Skip it when: Every fixture fluctuates or the heater shows a code; that points back to heater flow or service diagnosis.
Compare shower cartridges on AmazonUsually the heater is losing steady flow, so the burner drops out and relights. If a full-hot draw steadies it, look for a clogged inlet screen, scale, a low-flow fixture, or a mixing valve before parts.
No, not as a first move. Prove flow, inlet-screen condition, scale history, fixture mixing, and any displayed code before pricing electronics.
Yes. A sticking pressure-balance cartridge can blend cold water into the hot side. If every other fixture gets steady hot water, start with that shower.
It can. Debris at the cold-water inlet cuts flow before water reaches the heat exchanger, which can make the burner fire inconsistently.
Usually not. If the cause is low flow, scale, or fixture mixing, a higher set point only changes how the swing feels. It does not clear the restriction.
Scale moves up when the issue is house-wide, worse during long draws, paired with weaker hot-side flow, or the heater has gone too long without a flush.

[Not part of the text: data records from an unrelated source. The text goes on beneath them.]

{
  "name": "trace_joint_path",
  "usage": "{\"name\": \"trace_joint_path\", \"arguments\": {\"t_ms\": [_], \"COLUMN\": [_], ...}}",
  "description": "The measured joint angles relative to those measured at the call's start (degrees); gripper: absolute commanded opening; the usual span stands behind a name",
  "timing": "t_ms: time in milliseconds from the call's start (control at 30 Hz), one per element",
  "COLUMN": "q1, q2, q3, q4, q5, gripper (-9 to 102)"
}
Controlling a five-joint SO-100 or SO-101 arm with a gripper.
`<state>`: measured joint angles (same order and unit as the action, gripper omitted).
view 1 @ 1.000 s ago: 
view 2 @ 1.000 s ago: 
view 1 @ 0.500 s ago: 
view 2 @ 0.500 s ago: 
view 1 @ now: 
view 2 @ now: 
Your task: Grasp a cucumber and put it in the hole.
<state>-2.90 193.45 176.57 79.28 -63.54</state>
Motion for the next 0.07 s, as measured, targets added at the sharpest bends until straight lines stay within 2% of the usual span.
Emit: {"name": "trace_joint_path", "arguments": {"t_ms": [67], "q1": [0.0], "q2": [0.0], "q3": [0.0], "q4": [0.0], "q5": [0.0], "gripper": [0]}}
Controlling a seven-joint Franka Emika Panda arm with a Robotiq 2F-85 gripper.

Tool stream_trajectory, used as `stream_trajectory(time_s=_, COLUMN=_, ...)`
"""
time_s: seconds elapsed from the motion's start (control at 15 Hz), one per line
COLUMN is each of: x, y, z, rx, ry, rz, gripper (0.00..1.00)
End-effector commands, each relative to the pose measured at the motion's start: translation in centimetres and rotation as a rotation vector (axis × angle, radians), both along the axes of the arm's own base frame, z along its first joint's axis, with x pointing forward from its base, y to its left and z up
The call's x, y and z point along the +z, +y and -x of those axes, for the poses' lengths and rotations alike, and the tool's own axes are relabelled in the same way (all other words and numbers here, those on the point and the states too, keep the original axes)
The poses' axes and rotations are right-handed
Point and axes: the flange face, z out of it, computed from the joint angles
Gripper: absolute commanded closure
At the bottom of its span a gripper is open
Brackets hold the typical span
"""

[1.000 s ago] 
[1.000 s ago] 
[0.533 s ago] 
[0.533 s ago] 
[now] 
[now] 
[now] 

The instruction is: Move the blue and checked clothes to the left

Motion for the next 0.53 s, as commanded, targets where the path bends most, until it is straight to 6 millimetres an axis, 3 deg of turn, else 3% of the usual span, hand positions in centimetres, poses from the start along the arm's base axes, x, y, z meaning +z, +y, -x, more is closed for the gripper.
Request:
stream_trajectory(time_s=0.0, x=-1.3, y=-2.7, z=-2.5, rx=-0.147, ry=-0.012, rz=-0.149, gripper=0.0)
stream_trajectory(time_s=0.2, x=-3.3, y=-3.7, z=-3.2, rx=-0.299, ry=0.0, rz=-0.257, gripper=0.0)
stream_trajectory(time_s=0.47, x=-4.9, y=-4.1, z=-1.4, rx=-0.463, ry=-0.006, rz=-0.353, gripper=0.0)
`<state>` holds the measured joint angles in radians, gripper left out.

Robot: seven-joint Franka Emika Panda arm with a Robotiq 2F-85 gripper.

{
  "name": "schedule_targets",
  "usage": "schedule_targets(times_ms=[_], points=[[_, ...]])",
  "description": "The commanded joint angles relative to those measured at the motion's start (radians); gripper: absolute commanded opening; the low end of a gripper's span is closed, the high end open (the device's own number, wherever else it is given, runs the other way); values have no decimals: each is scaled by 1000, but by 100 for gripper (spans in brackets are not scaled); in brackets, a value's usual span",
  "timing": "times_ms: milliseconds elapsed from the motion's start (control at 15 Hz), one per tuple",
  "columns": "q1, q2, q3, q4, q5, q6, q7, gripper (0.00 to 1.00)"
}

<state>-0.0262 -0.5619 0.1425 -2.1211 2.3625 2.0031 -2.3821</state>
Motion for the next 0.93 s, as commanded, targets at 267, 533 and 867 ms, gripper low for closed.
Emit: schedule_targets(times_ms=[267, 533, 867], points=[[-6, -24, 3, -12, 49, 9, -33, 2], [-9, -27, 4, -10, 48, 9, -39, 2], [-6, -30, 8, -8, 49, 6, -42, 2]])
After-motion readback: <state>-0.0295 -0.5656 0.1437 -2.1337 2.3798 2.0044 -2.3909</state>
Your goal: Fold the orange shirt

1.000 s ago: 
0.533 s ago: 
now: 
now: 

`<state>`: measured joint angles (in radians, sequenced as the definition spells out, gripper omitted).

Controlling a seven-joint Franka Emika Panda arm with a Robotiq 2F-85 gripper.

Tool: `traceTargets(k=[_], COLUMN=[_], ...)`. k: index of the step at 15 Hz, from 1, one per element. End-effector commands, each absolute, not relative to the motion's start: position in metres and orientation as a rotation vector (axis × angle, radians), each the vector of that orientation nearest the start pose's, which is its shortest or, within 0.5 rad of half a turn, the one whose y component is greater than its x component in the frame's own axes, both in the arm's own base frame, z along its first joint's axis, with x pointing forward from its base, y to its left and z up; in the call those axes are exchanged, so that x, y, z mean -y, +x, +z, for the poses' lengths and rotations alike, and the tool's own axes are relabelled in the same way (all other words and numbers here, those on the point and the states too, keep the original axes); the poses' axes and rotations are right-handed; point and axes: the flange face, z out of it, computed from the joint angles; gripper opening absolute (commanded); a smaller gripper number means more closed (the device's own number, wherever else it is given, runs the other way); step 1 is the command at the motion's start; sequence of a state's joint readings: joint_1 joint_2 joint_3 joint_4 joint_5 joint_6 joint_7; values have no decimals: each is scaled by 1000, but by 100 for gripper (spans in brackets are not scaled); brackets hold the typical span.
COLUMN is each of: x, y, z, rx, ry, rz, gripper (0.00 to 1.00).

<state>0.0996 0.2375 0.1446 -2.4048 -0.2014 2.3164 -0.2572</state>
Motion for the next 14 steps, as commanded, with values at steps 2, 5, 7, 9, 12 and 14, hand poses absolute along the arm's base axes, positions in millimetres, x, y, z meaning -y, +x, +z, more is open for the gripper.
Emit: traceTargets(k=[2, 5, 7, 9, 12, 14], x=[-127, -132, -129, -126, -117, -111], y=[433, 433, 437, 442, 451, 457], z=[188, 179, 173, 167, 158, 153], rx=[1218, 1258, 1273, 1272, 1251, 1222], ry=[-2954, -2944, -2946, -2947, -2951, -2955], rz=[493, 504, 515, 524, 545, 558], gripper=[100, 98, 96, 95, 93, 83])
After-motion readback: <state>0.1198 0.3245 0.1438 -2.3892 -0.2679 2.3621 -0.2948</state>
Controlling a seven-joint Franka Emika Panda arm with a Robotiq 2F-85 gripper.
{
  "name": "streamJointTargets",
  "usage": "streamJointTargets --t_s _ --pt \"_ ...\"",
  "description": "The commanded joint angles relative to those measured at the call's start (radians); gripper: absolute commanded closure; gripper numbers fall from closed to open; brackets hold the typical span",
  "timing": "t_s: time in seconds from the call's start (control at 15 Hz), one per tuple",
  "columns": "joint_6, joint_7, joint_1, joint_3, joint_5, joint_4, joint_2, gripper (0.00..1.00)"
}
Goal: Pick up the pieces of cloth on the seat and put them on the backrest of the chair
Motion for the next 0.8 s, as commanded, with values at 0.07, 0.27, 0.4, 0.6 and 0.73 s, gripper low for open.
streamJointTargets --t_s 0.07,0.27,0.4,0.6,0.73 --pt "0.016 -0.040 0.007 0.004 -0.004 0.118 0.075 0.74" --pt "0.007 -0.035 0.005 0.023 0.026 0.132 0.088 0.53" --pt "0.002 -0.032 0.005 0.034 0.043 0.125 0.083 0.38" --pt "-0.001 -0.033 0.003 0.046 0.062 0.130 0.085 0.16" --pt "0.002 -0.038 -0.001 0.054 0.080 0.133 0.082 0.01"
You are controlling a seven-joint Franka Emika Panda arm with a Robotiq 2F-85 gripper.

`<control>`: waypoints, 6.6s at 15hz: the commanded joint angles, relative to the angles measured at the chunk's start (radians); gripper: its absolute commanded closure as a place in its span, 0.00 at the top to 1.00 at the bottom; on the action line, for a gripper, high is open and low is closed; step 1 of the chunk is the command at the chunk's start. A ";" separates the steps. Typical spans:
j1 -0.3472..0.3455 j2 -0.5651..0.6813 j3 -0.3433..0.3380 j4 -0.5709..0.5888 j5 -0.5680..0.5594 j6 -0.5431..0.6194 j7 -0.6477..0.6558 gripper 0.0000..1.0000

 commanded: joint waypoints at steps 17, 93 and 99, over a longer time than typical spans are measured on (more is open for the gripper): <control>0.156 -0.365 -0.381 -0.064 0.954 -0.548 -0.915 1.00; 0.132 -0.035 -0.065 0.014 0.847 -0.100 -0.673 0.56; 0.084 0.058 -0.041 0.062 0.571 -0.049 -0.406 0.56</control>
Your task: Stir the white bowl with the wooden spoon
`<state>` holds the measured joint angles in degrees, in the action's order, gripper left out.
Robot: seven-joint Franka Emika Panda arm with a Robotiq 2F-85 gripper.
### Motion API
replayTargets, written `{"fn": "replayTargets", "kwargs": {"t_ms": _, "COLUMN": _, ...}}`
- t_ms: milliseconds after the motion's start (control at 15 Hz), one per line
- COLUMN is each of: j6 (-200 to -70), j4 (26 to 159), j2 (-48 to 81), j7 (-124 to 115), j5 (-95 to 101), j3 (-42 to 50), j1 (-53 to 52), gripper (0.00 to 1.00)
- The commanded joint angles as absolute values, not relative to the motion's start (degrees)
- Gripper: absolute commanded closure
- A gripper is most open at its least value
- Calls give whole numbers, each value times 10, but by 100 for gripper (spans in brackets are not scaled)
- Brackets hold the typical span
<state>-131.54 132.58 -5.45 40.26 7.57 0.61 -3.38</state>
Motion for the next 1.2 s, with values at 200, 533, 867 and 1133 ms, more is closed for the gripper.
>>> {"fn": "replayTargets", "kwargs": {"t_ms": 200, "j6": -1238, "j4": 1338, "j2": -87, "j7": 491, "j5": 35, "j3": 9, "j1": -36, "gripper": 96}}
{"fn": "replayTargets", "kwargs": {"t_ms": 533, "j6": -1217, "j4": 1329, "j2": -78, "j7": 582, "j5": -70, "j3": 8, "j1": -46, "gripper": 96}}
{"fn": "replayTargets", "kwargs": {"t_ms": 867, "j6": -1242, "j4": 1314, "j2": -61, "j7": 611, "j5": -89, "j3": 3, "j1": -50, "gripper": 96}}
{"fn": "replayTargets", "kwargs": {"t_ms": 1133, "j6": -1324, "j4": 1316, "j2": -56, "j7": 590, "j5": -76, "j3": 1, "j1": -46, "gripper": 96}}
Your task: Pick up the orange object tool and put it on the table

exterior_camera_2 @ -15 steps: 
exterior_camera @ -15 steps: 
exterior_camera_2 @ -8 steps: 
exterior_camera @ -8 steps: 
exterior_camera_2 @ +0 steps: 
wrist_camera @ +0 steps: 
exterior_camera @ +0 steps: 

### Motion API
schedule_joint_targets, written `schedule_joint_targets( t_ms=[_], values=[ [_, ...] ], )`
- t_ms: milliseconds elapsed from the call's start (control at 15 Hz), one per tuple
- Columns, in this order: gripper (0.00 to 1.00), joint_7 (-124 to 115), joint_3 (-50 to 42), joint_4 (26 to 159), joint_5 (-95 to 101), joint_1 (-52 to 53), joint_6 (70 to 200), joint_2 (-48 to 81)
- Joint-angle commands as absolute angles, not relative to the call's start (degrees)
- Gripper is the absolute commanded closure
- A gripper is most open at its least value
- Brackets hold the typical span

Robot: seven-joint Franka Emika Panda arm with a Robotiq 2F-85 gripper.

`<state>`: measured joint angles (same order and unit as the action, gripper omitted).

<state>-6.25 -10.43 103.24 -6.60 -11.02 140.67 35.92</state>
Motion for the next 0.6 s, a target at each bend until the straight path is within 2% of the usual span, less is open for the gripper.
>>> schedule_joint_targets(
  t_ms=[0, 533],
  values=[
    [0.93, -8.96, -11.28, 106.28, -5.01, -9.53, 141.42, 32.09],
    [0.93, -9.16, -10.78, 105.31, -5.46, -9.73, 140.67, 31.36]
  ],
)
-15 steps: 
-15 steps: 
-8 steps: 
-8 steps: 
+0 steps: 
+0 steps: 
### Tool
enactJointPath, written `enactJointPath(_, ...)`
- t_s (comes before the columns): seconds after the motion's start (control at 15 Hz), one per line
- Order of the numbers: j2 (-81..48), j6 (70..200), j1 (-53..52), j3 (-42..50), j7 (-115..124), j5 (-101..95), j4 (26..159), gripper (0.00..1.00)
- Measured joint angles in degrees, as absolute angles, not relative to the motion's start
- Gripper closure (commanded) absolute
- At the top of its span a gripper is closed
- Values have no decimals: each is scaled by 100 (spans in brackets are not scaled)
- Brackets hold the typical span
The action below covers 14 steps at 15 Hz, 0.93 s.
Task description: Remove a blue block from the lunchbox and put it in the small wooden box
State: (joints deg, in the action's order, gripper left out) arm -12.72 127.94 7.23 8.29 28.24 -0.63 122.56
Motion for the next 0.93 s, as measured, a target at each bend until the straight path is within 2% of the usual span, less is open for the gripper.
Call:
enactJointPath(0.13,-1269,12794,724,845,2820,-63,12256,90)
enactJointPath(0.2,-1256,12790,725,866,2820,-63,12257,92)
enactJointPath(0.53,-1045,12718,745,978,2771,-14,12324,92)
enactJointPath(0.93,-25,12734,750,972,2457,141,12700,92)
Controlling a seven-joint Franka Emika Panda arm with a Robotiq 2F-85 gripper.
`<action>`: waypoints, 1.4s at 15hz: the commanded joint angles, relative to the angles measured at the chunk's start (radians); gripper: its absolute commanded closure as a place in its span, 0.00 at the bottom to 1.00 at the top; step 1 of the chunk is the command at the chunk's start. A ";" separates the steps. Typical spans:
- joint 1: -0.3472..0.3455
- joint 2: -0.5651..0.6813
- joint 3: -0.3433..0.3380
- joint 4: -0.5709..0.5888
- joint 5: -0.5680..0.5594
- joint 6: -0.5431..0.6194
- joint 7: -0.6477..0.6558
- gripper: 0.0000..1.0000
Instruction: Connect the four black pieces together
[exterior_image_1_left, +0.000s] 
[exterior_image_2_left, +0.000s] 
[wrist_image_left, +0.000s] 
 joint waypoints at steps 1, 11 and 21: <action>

That points to total demand, pressure changes, or fixture mixing. Check two hot-only fixtures: if the swing follows one shower, stay there; if it shows up house-wide, move back to the heater.
Call when fixture, flow, screen, and scale checks do not stop the swing. Call immediately for gas smell, soot, exhaust concern, cabinet leaks, recurring fault codes, or gas, vent, combustion, or live electrical work.
Repair Riot built this page around homeowner-visible checks: compare one fixture with the whole house, run full-hot flow, inspect inlet-screen debris, and use scale history. The stop points stay close to gas, combustion, venting, carbon monoxide, leaks, and live electrical work.